▶ What is expected: Pick out each line with the word "right" from the material that follows.

▶ Extracted material:
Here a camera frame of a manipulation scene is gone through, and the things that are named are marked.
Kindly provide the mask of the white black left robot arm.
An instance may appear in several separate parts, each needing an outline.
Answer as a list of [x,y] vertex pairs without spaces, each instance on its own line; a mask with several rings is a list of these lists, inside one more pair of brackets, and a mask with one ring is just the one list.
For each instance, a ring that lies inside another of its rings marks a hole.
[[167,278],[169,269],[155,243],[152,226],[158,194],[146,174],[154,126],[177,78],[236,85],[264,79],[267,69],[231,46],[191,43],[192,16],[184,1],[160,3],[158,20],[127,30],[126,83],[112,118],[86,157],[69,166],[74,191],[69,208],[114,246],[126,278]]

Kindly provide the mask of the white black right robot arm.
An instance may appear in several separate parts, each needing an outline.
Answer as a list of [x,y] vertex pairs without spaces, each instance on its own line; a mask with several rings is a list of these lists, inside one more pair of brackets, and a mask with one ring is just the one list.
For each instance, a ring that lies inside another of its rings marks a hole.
...
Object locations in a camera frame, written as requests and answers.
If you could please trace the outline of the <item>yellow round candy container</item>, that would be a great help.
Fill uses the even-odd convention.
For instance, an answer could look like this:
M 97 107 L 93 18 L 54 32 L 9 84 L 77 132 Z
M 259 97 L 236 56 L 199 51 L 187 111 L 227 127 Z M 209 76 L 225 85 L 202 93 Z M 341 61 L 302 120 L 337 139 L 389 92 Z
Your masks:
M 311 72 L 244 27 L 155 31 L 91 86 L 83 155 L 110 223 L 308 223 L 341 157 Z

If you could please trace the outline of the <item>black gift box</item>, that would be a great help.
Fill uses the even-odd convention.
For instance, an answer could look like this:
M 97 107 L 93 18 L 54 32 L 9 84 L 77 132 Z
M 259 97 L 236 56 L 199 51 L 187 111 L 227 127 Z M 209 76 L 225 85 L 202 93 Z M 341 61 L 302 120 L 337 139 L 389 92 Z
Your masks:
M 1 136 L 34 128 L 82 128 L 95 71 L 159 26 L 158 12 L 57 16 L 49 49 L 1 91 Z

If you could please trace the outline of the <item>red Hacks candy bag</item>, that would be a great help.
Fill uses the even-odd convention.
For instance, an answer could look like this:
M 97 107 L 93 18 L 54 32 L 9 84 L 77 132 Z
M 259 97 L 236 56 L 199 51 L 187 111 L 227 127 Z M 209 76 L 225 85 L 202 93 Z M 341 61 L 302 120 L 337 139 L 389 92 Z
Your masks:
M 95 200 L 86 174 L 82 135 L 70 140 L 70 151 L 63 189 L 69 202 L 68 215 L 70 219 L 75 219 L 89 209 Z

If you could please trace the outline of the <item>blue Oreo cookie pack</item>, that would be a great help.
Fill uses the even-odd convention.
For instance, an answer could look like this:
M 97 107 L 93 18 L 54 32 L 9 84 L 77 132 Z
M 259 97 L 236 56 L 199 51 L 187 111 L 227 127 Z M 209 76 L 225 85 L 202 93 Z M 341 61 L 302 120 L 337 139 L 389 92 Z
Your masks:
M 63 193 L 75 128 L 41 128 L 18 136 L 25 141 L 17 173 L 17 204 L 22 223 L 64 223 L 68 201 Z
--
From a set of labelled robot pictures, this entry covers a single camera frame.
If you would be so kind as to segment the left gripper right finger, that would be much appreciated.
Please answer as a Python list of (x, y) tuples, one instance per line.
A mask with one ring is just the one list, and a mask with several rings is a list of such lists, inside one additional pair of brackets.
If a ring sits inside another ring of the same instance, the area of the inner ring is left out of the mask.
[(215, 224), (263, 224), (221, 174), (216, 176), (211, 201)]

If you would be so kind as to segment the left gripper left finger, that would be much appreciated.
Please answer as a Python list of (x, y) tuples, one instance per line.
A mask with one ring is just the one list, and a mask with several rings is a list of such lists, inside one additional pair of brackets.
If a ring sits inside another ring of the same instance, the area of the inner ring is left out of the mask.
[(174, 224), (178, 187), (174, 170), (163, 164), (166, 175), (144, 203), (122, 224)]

▶ Answer below:
Kindly provide the mask of the white black right robot arm.
If you would be so kind as to segment the left gripper right finger, that would be much appreciated.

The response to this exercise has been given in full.